MNHQ have commented on this thread. Read here.

RowanMumsnet (MNHQ) Tue 11-Feb-14 14:27:08

Hello

Ambitious about Autism have launched a new campaign today called Ruled Out. It focuses on children with autism and asks why they miss out on school.

Ambitious about Autism say:

'Children with autism are disproportionately affected by both formal and illegal school exclusion. Some parents find it difficult to find a school that can meet their child’s needs and as a result their children are put on part-time timetables, excluded or not able to access the curriculum they are entitled to. In short, they miss out on education.

4 in 10 children with autism have been excluded informally and therefore illegally during their time at school.
20% of children with autism have been formally excluded in the past 12 months.
Over half of parents of children with autism say they have kept their child out of school for fear that the school is unable to provide appropriate support.'

The campaign has the following aims:

Every family of a child with autism should know their rights, and have the resources to help their child get the support they are entitled to at school.
Every school should have access to an autism specialist teacher, to build capacity among schools staff and to support children with autism to learn and achieve.
Every local authority should set out in its local offer the support available in its area to ensure children with autism have access to quality full-time education.

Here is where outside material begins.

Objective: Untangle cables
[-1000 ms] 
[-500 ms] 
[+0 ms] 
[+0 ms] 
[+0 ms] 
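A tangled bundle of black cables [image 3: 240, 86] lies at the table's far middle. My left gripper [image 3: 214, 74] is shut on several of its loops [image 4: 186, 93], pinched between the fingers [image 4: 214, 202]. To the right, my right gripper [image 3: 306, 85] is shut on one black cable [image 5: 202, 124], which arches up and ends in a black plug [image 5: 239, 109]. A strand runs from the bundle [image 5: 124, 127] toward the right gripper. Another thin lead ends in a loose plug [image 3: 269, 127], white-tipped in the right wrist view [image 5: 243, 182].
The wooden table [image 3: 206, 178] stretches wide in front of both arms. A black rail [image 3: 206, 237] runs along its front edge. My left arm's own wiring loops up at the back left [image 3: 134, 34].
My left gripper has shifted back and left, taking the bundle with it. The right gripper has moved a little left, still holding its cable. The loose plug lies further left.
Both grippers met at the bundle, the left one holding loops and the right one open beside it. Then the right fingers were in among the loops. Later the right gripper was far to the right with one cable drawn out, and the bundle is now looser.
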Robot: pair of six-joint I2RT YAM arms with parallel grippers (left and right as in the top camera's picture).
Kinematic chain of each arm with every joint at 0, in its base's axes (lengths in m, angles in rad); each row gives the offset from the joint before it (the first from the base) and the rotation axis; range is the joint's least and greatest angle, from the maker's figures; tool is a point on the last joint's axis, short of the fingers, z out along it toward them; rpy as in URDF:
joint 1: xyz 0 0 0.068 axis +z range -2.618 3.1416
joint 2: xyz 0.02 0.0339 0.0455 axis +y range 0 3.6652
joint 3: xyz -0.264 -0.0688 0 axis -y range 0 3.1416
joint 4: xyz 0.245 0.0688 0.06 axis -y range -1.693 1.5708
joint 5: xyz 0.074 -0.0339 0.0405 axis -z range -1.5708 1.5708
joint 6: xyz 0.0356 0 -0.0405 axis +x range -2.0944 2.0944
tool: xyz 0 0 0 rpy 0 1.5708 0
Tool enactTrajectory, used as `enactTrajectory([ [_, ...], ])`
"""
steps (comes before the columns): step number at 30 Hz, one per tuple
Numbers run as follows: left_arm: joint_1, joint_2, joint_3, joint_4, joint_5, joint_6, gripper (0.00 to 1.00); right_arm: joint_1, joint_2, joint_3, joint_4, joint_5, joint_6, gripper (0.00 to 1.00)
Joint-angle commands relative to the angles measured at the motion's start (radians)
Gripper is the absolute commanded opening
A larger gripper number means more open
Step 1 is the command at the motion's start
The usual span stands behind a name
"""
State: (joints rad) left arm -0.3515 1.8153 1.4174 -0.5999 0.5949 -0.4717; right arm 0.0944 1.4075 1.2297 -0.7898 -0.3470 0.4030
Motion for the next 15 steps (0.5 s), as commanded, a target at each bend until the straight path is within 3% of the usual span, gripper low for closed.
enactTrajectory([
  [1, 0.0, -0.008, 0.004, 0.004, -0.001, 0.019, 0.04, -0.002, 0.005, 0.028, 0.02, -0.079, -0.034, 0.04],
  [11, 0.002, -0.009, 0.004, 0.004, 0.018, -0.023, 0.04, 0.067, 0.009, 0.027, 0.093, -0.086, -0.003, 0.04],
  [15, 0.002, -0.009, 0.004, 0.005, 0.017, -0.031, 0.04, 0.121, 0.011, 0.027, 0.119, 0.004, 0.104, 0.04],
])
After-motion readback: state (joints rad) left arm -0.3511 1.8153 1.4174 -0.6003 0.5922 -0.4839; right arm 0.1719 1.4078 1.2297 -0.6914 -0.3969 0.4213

Ambitious About Autism has asked if Mumsnet would like to sign up as an official supporter of the campaign, and as ever we said we'd need to run it past our posters. So if you have any thoughts on that, do please let us know; and of course if you'd like to take action to support the campaign at an individual level, you can see how to do that at the bottom of this page.

Thanks
MNHQ

lougle Tue 11-Feb-14 14:34:02

Hi Rowan

It's a massive issue for many children with SN, ASD or not. I can completely understand why AAA is campaigning about this. Incidentally, do you know if they are campaigning for suitable education, or suitable mainstream education specifically? I think how much I support the campaign may depend on this.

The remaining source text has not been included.